Stay up to date with notifications from The Independent

Notifications can be managed in browser preferences.

‘Flurona’: As Omicron spreads during flu season, some Americans are catching both viruses at once

‘Yes, it is possible to catch both diseases at the same time,’ says the World Health Organization

Nathan Place
New York
Thursday 06 January 2022 17:16 GMT
WHO chief hopes 2022 sees end of Covid pandemic

A teenager in Houston. Another teen in Los Angeles. Multiple children in Florida. As 2022 begins, more and more cases are emerging in the United States of “flurona” – a combination of Covid-19 and the flu.

“Yes, it is possible to catch both diseases at the same time,” the World Health Organisation says. “The most effective way to prevent hospitalization and severe Covid-19 and influenza is vaccination with both vaccines.”

Co-infections of Covid and influenza are nothing new – the first one in the US was reported in February 2020, when the pandemic had barely begun. But as the new Omicron variant infects record-breaking numbers of Americans, just as flu season reaches its peak, some experts are anticipating a lot more “flurona” cases.

Whether or not the combination is any more severe than a normal Covid case, however, is up for debate.

“I expect to see plenty of co-infections going forward, but I don’t see anything that suggests it makes Covid infections worse,” Dr Frank Esper, an infectious diseases expert in Cleveland, told USA Today. “Those are two viral pathogens that we actually have medicines for.”

Last week, a teenager in Los Angeles tested positive for both Covid and the flu after returning home from a family trip to Mexico. Meanwhile, several hospitals in South Florida reported “flurona” cases in children. And in Houston, Texas, 17-year-old Alec Zierlein spent Christmas isolating in his room after he tested positive for both viruses.

“I ended up getting tested the day before Christmas for strep throat, flu and Covid,” Alec told KTRK. “I didn’t think I had any of the three. It felt like a mild cold.”

One thing these cases have in common is they all occurred in very young people. Experts say that’s no surprise, because children are far more likely than adults to get co-infections.

“Hands down, the No 1 predisposition for having more than one virus at the same time is your age, and it’s really children under 5,” Dr Esper told USA Today. “They all have viruses running rampant and swap them like trading cards.”
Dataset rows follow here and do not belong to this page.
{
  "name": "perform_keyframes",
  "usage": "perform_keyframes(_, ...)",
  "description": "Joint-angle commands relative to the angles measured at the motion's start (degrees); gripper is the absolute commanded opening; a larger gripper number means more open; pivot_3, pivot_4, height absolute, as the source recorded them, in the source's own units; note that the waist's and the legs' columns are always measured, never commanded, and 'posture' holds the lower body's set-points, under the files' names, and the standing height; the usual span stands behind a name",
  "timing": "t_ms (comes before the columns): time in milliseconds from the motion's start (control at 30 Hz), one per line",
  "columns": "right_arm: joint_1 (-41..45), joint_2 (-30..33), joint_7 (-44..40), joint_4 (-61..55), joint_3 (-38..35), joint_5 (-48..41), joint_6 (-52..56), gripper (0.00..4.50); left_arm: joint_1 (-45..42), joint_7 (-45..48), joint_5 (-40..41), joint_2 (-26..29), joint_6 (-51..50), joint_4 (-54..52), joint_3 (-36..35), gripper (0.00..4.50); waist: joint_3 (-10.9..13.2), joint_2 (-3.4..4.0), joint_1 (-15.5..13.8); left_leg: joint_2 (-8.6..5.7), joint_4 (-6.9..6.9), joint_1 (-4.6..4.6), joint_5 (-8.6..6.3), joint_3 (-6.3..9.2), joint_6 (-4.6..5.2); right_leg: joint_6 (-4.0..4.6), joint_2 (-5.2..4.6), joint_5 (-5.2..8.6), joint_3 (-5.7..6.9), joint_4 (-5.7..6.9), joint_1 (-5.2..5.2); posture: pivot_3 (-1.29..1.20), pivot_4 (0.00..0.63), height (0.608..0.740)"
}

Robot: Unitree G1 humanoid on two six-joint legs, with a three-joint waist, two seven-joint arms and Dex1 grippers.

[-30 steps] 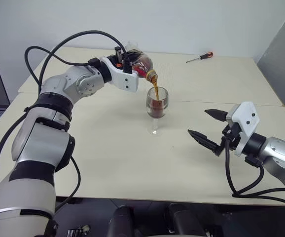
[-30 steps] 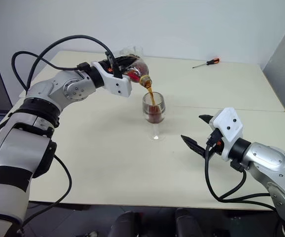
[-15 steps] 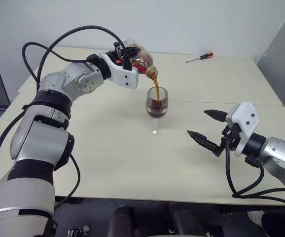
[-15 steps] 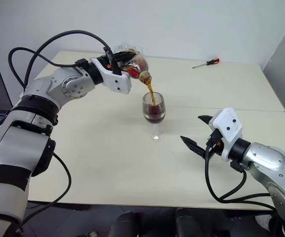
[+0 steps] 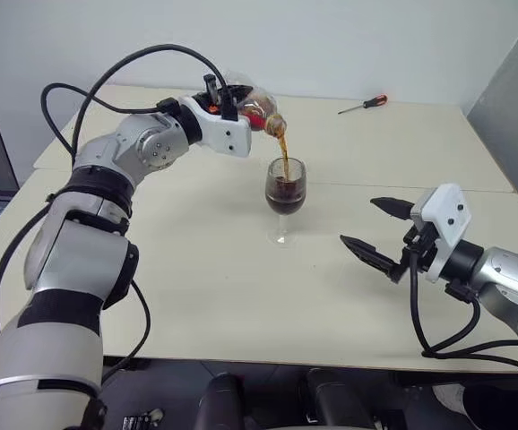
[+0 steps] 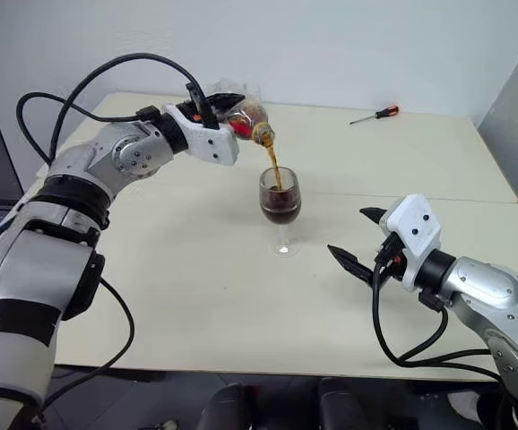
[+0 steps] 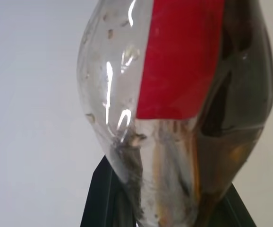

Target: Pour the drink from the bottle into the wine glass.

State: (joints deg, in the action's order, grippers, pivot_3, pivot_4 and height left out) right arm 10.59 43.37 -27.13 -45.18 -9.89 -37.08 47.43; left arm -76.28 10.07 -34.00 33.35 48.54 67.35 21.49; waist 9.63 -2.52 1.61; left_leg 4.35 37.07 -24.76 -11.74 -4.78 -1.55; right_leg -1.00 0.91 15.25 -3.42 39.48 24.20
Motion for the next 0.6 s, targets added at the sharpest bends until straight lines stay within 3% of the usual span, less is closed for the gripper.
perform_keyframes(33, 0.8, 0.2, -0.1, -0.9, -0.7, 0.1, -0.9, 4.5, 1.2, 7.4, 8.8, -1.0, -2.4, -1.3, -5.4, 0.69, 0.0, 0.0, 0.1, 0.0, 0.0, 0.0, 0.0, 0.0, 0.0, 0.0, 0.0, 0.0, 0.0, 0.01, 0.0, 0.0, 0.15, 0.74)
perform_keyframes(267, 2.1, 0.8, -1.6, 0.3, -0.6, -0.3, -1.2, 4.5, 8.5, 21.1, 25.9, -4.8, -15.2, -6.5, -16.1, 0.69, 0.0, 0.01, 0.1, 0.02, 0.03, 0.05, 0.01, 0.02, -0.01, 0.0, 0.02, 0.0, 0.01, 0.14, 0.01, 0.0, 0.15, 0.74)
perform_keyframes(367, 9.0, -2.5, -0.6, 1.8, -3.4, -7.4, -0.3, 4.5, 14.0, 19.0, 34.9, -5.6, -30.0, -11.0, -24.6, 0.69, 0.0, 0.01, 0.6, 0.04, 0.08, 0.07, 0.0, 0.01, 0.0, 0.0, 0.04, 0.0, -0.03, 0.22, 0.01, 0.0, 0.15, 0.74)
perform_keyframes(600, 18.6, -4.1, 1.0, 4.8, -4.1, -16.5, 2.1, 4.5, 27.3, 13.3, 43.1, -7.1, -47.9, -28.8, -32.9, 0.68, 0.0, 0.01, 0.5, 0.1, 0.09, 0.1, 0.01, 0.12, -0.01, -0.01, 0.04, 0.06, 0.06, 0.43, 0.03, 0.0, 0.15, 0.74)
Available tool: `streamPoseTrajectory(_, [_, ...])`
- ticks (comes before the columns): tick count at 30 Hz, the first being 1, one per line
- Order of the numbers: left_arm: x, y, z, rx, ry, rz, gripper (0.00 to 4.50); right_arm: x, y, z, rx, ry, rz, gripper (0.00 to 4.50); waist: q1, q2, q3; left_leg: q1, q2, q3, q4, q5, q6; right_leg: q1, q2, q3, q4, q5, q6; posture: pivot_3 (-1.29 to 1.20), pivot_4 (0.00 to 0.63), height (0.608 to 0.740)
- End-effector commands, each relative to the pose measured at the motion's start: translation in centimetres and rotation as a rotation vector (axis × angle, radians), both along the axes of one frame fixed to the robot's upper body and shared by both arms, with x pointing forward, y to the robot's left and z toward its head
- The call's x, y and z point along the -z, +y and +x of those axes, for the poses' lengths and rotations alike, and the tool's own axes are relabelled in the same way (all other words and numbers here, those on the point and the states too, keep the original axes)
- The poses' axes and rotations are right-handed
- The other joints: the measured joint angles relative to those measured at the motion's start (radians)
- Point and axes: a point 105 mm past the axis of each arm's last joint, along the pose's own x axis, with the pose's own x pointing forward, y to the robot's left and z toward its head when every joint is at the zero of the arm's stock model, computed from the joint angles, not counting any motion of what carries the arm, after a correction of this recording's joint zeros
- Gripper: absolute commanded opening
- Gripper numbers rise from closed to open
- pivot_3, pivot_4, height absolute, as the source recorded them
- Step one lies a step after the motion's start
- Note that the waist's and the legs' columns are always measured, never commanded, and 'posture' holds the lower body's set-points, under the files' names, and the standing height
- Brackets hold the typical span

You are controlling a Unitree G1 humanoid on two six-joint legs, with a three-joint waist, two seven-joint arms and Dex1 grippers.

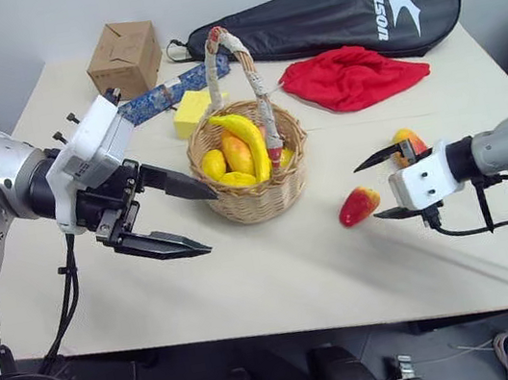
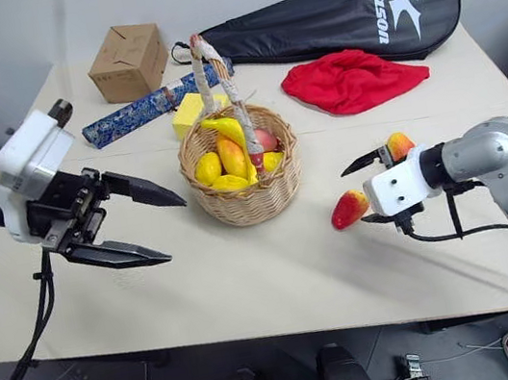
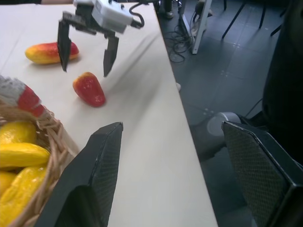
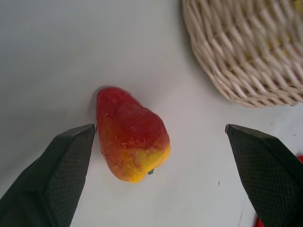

But with Covid vaccines only available to Americans aged 5 and up, that means preschool-age children are both the most likely to catch “flurona” and the least protected against it.

Fortunately, kids are far less likely than adults to be hospitalised with or die of Covid-19. According to the American Academy of Pediatrics, only 0.00 to 0.02 per cent of childhood Covid cases in the US have resulted in death.

But those who are old enough to get vaccinated, experts say, should do so for both viruses – a lesson Alec learned the hard way.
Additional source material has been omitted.